Santa Cruz Island
After a long navigation from the western side of the archipelago with a delay to our arrival because of a small counter current, we finally arrive to our next destination. Santa Cruz Island is a place with many different faces and the town of Puerto Ayora holds about 15,000 persons. The main economic activities are tourism commerce and fishing.
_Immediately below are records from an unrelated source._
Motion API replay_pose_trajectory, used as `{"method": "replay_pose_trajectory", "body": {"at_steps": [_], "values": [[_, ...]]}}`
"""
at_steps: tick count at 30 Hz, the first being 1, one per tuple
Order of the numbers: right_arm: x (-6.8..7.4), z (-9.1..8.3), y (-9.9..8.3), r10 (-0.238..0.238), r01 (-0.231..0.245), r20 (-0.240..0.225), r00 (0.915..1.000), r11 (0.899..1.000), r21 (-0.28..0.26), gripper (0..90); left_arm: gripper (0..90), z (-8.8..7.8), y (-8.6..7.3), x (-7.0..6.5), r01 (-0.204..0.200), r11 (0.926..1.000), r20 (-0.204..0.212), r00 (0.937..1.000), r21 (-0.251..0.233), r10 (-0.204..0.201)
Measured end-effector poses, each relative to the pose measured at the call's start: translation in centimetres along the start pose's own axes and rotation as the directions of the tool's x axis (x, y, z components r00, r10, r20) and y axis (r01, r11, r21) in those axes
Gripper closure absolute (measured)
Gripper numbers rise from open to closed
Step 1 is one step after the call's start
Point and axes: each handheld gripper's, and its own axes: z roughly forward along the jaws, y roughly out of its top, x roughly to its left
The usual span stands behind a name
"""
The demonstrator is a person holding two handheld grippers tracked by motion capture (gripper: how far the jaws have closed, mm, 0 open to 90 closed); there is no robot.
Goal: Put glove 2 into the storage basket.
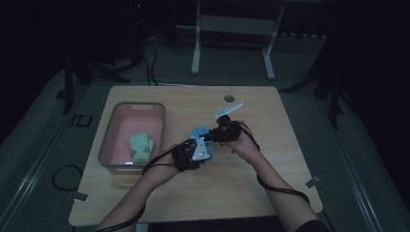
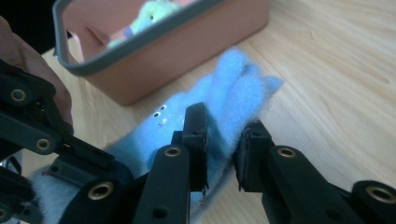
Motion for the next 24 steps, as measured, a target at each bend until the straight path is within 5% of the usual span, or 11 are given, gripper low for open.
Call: {"method": "replay_pose_trajectory", "body": {"at_steps": [8, 24], "values": [[1.1, 0.6, 2.8, -0.031, 0.030, -0.005, 0.9995, 1.000, -0.006, 77.1, 74.4, -1.8, -0.5, 1.0, -0.004, 0.9999, -0.034, 0.9994, 0.015, 0.005], [3.2, 4.4, 7.9, -0.068, 0.068, -0.043, 0.9968, 0.998, -0.004, 77.9, 74.4, -5.8, -4.1, 3.3, 0.064, 0.9974, -0.115, 0.9915, 0.032, -0.060]]}}
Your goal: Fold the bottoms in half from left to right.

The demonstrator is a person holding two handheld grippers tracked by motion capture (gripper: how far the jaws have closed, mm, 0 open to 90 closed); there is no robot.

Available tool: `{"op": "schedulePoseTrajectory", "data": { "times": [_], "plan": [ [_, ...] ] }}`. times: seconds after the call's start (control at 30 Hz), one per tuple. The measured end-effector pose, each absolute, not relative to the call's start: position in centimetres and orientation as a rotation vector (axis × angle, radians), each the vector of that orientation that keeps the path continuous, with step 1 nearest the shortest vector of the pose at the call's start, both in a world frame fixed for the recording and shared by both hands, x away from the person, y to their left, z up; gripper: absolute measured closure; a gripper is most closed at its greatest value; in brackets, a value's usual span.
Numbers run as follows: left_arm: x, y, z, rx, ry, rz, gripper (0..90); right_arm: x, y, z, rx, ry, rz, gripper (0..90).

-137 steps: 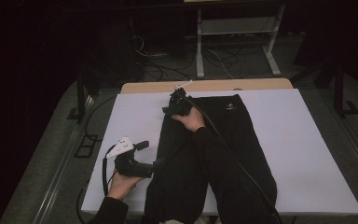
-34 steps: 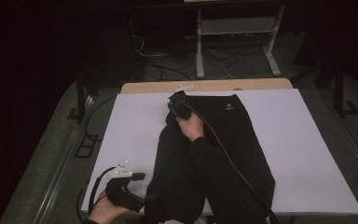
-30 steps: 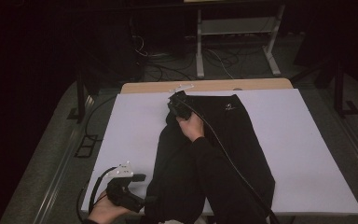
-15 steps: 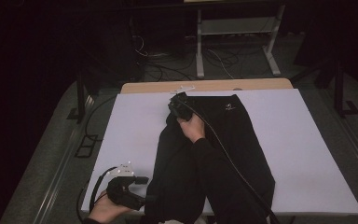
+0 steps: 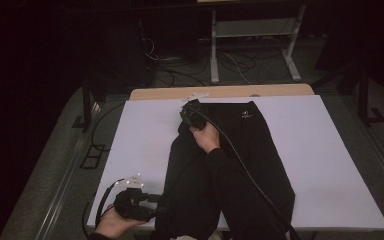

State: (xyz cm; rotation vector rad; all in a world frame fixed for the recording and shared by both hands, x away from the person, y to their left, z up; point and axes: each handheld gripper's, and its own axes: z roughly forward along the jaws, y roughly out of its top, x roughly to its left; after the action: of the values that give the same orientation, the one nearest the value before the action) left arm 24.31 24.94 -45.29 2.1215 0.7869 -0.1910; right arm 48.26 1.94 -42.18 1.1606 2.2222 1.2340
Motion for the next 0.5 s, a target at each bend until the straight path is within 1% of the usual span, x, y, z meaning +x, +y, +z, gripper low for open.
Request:
{"op": "schedulePoseTrajectory", "data": {
  "times": [0.03,0.07,0.13,0.17,0.2,0.23,0.27,0.3,0.33,0.37,0.4,0.5],
  "plan": [
    [24.31,24.94,-45.29,2.121,0.787,-0.191,44.6,48.26,1.94,-42.18,1.161,2.222,1.234,86.5],
    [24.35,25.04,-45.39,2.130,0.794,-0.209,50.4,48.29,1.87,-42.11,1.158,2.219,1.235,86.5],
    [24.42,25.10,-45.40,2.128,0.797,-0.225,56.8,48.30,1.83,-42.07,1.157,2.218,1.236,86.5],
    [24.57,25.10,-45.43,2.130,0.797,-0.264,56.8,48.30,1.78,-42.03,1.156,2.218,1.234,86.5],
    [24.59,24.90,-45.46,2.150,0.788,-0.272,64.0,48.28,1.67,-42.00,1.151,2.216,1.232,86.5],
    [24.59,24.90,-45.46,2.150,0.788,-0.272,67.3,48.28,1.67,-42.00,1.151,2.216,1.232,86.5],
    [24.57,24.76,-45.44,2.165,0.786,-0.273,67.3,48.26,1.64,-42.01,1.154,2.214,1.233,86.5],
    [24.60,24.59,-45.45,2.176,0.802,-0.256,75.8,48.24,1.54,-42.03,1.161,2.211,1.238,86.5],
    [24.60,24.59,-45.45,2.176,0.802,-0.256,79.2,48.24,1.54,-42.03,1.161,2.211,1.238,86.5],
    [24.64,24.56,-45.41,2.194,0.819,-0.228,85.2,48.26,1.45,-42.12,1.161,2.211,1.238,86.5],
    [24.64,24.56,-45.41,2.194,0.819,-0.228,87.2,48.26,1.45,-42.12,1.161,2.211,1.238,86.5],
    [24.53,24.29,-45.35,2.210,0.796,-0.223,88.7,48.25,1.33,-42.23,1.166,2.214,1.237,86.6]
  ]
}}
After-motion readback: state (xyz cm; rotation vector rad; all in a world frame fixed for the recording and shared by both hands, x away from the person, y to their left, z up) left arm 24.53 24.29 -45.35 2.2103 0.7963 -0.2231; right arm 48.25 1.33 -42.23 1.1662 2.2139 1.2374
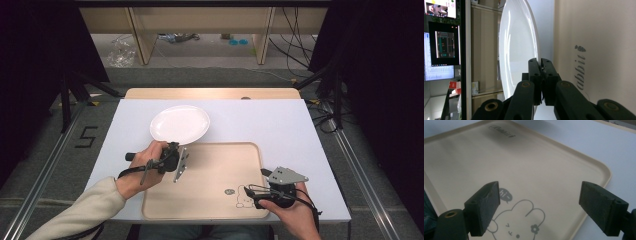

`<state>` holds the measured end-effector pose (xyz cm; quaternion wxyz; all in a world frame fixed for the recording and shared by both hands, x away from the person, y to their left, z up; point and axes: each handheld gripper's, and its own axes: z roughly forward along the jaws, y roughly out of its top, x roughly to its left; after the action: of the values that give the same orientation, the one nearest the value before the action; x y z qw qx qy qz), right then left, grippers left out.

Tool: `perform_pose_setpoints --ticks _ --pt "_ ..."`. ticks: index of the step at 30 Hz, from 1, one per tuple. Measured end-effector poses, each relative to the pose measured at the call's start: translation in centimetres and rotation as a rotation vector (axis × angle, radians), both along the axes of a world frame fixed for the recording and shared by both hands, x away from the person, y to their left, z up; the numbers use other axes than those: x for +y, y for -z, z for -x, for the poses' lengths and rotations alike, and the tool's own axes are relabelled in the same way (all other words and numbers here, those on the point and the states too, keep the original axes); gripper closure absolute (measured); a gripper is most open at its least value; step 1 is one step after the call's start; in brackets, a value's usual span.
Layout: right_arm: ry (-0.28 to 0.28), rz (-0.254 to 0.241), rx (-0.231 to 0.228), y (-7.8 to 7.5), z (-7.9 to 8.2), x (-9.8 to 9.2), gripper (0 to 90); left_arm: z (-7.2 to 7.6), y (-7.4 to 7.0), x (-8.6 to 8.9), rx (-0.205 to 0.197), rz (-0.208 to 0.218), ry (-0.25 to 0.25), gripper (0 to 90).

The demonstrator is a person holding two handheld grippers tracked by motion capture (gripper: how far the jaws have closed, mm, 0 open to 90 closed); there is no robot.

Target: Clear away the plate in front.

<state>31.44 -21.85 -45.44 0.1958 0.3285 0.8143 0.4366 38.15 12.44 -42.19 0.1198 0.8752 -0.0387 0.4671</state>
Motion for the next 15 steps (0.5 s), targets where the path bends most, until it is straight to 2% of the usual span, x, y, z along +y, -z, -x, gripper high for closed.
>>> perform_pose_setpoints --ticks 5,12,15 --pt "0.0 0.0 0.0 0.0 0.0 0.0 18.0 0.9 0.0 -0.1 0.003 0.004 0.012 87.8" --pt "0.001 -0.002 0.0 0.0 -0.1 0.0 18.0 1.8 -0.2 -0.2 -0.023 0.007 0.033 87.8" --pt "0.001 -0.002 -0.002 0.0 -0.1 0.0 18.0 2.1 -0.3 -0.3 -0.023 0.004 0.037 87.9"
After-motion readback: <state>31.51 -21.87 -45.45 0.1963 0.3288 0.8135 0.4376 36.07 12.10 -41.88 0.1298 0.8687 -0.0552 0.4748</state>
At 08:30 we disembarked at the harbor which was already boiling at 92°F. This is extremely common at this time of the year and should not surprise us even if it is not noon yet. Some of our guests found an interesting new experience with the tortoises at the Charles Darwin Center. We visited the corral of Lonesome George, a tortoise from Pinta Island which survived the extinction of his fellow Pinta tortoises caused by whalers, buccaneers, fishermen and introduced species. We also visited Diego’s corral a tortoise from Espanola Island that was found in the San Diego Zoo a long time ago and was the only tortoise to be taken back to the Islands in order to make him reproduce with the small population of females at the center in Santa Cruz.
We also found here the hatchlings of Pinzon Island which are a delicate population of tortoises in an infested Island where introduced rats destroyed their habitat. Now the tortoises need to be raised until they are five years old at the center and then they will be repatriated to the island that they belong with.
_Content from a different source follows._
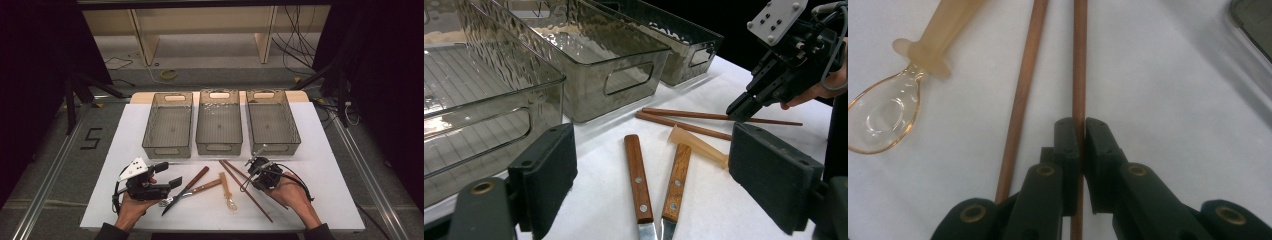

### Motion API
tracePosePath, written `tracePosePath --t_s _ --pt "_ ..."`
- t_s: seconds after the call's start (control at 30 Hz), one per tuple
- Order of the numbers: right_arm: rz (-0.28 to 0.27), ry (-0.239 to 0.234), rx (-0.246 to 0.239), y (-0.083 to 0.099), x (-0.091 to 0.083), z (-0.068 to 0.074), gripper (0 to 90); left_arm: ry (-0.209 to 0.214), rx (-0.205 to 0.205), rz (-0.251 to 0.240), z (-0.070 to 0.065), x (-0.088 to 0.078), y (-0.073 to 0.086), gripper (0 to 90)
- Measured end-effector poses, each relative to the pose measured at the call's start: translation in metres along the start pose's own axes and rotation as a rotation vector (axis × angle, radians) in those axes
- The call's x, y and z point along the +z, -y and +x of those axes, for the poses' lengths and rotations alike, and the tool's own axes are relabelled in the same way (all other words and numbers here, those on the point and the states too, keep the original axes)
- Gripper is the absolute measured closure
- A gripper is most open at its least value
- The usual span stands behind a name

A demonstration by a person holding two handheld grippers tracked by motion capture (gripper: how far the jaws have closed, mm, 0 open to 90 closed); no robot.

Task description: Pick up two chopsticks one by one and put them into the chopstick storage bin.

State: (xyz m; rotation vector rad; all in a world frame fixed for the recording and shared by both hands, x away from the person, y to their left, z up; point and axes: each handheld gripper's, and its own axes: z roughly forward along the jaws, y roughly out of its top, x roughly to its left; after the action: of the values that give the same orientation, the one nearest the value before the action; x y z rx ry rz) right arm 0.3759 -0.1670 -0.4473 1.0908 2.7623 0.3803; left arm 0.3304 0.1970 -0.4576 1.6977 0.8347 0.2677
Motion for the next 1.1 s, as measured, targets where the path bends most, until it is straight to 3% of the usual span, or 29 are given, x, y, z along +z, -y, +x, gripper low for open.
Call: tracePosePath --t_s 0.4,0.6,0.83,0.97,1.1 --pt "-0.033 -0.003 0.011 0.005 -0.011 -0.006 85.6 0.0 0.003 0.003 0.0 0.0 0.0 18.9" --pt "-0.079 -0.007 -0.001 0.006 -0.023 -0.007 85.6 0.0 0.004 0.008 0.0 0.0 0.0 18.9" --pt "-0.132 -0.021 -0.048 0.003 -0.042 0.004 85.6 0.008 0.005 0.017 0.002 0.005 -0.001 18.9" --pt "-0.152 -0.032 -0.079 0.001 -0.05 0.011 85.6 0.03 0.011 0.047 0.004 0.011 -0.004 18.8" --pt "-0.172 -0.047 -0.125 -0.002 -0.057 0.022 85.6 0.052 0.045 0.082 0.003 0.017 -0.008 18.9"
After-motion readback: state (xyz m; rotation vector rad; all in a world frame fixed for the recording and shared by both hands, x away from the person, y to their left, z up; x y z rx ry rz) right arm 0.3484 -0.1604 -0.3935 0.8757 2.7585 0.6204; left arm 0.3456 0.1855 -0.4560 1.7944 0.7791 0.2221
Everything here is new for us, and some were surprised with some of the hatchlings of 2010. The tortoises are relatively young if we compare them to our ages.
In the afternoon the lunch was amazing at Altair restaurant. Right after we took the bus ride to pair of pit craters and a farm where land tortoises are littered among the grasslands like boulders. One of the reasons we visit this place is because of the great amount of tortoises that can be found in their natural state as this area is in the migration path.
Before the Galápagos were colonized, they survived the pirates, whalers, and buccaneers. The true human population arrived on Santa Cruz and the highlands in the early 1900’s. The dramatic packed vegetation at the lowlands made it difficult to carry a 700 pound tortoise 13 miles back to a ship anchored a half mile away from the coast.
After observing an abundance of bird species including Darwin finches, flycatchers, egrets and herons, we made our journey back to our floating home. Today was an incredible day in the Galápagos, and we had an opportunity to contemplate the giant tortoise and its natural history.